EDITORIALE A CURA DEL PROFESSOR
GILBERTO CORBELLINI

 

La medicina, in quanto tecnica laica, da sempre si pone il problema dell’insegnamento e dell’apprendimento. Il Giuramento ippocratico riguardava in buona parte la relazione pedagogica tra maestro e allievo e i vincoli da rispettare nella trasmissione, e poi anche nell’uso, dell’arte medica, quando i medici erano organizzati in confraternite o sette. Almeno a partire dal Seicento, hanno avuto luogo, in tempi e per ragioni diverse, successive innovazioni pedagogiche e didattiche. La scienza medica cambia e sempre più velocemente, e sono cangianti, in modi anche rapidi, le sfide sanitarie, come ha mostrato una pandemia dalle caratteristiche imprevedibili.

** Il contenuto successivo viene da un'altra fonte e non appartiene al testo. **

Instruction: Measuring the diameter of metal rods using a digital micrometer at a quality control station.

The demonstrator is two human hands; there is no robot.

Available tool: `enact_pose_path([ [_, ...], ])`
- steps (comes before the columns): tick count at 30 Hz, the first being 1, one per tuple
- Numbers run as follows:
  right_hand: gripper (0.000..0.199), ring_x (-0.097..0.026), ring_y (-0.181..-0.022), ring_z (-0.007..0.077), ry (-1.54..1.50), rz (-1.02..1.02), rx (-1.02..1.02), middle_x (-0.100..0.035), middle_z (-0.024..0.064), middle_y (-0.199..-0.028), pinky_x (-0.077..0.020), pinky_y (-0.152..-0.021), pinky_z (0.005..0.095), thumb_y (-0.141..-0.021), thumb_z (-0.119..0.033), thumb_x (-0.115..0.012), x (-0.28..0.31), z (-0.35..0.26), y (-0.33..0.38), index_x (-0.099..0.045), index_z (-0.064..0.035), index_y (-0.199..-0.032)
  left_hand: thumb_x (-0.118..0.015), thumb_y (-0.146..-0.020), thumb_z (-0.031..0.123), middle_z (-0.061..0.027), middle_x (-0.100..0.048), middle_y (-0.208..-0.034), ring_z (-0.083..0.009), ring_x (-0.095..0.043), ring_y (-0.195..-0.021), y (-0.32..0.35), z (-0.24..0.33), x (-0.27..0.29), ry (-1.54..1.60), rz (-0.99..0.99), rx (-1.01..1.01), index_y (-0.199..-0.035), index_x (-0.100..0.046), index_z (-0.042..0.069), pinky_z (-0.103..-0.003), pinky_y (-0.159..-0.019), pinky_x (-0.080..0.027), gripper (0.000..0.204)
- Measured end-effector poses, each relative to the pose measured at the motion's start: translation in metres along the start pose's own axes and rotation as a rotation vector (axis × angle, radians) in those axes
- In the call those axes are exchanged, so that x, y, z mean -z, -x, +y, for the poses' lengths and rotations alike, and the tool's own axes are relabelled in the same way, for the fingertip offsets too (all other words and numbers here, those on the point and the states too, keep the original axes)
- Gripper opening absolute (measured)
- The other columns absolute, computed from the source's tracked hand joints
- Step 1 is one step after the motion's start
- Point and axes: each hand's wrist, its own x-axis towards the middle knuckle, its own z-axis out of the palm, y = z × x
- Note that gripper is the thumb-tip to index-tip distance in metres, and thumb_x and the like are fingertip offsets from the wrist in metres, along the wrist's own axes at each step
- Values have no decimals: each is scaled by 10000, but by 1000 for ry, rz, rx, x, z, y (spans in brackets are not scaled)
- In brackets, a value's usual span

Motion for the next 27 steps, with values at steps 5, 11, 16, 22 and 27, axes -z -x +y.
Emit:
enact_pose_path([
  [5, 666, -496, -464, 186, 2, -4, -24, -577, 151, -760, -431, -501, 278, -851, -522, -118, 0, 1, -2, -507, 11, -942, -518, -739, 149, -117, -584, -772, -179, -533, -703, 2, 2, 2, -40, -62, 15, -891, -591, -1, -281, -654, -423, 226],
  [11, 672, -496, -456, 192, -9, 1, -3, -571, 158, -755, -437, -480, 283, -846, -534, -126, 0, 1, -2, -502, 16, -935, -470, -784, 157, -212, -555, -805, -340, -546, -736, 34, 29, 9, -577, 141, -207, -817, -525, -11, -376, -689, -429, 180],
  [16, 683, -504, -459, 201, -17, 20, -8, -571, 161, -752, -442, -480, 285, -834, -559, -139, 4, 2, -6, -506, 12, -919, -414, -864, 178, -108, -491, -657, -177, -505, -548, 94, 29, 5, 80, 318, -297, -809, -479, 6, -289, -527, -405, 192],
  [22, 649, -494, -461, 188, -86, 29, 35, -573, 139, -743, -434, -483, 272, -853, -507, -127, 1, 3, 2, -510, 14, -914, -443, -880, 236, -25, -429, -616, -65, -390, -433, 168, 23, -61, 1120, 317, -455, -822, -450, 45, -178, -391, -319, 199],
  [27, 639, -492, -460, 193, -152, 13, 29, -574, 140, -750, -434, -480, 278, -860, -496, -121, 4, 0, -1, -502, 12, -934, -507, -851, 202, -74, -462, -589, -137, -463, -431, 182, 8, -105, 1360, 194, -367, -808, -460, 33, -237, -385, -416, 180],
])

Lo statuto epistemologico della medicina, per come si configura dopo la svolta sperimentale di metà Ottocento, ovvero il fatto che si tratta di un “insieme di scienze applicate, in evoluzione”, per cui l’attività medica si trova a dover mediare tra la ricerca di conoscenze di portata generale, cioè scientifiche, e lo scopo originario per cui la medicina esiste, cioè prendersi cura del singolo malato, si riflette sulle dimensioni filosofiche della pedagogia medica. Uno sguardo all’insegnamento e all’apprendimento dei modi di curare nell’ultimo secolo, mostra che le due fondamentali novità, cioè la Riforma Flexner e la diffusione del Problem based learning (PBL), erano ispirate da due ben definite filosofie. A monte della Riforma Flexner c’era l’idea che la medicina scientifica fosse quella che applicava il metodo sperimentale e la ricerca di laboratorio alla definizione e alla soluzione dei problemi clinici. L’affermarsi del PBL era invece ispirato, oltre che dalle difficoltà del metodo Flexner nel secondo dopoguerra e dalla nuova pedagogia costruttivista, soprattutto dalle idee dell’epidemiologia clinica e quindi dell’evidence based medicine (Ebm), che faceva coincidere la pratica medica con la capacità di utilizzare i risultati della ricerca clinica, basata su studi randomizzati e controllati, miranti a stabilire empiricamente l’efficacia relativa di diversi trattamenti o fattori di rischio.

Negli ultimi decenni le università e le scuole di medicina di tutto il mondo hanno sperimentato alchimie tematiche e strategie pedagogiche diverse per fronteggiare le esigenze di differenziazione professionale e formazione continua, nonché per migliorare la caratterizzazione scientifica, culturale e psicologica (impropriamente chiamata “umana”) del medico. Non sono state trovate soluzioni curriculari o didattiche che consentano di concentrare o strutturare meglio il carico di informazioni, in crescita e diversificazione costante, che appare necessario a formare un buon medico. Ovvero come far sì che il medico che emerge dal percorso formativo risulti adeguatamente preparato sul piano clinico, nonché motivato, flessibile e aperto per affrontare e gestire le sfide etiche, sociali, economiche e organizzative della sanità, nonché per cogliere al contempo le opportunità rapide innovazioni.

Non ha senso aspettare un nuovo genio e visionario della pedagogia medica come fu Abraham Flexner o un nuovo gruppo di epidemiologi clinici e pedagoghi ispirati come quello che alla McMaster University introdusse il PBL come base della pedagogia medica. Però, al di là delle strategie didattiche e delle integrazioni curricolari sin qui privilegiate, qualcosa di meno burocratico e di più visionario servirebbe per ridare entusiasmo e slancio a chi oggi intraprende lo studio della medicina, con l’atteggiamento di chi deve affrontare una faticosa e non sempre razionale corsa a ostacoli. Mentre potrebbe vivere l’esperienza di formazione come un viaggio unico ed entusiasmante nelle più straordinarie conoscenze scientifiche e con occasioni altrettanto uniche e appaganti di migliorare la vita delle persone.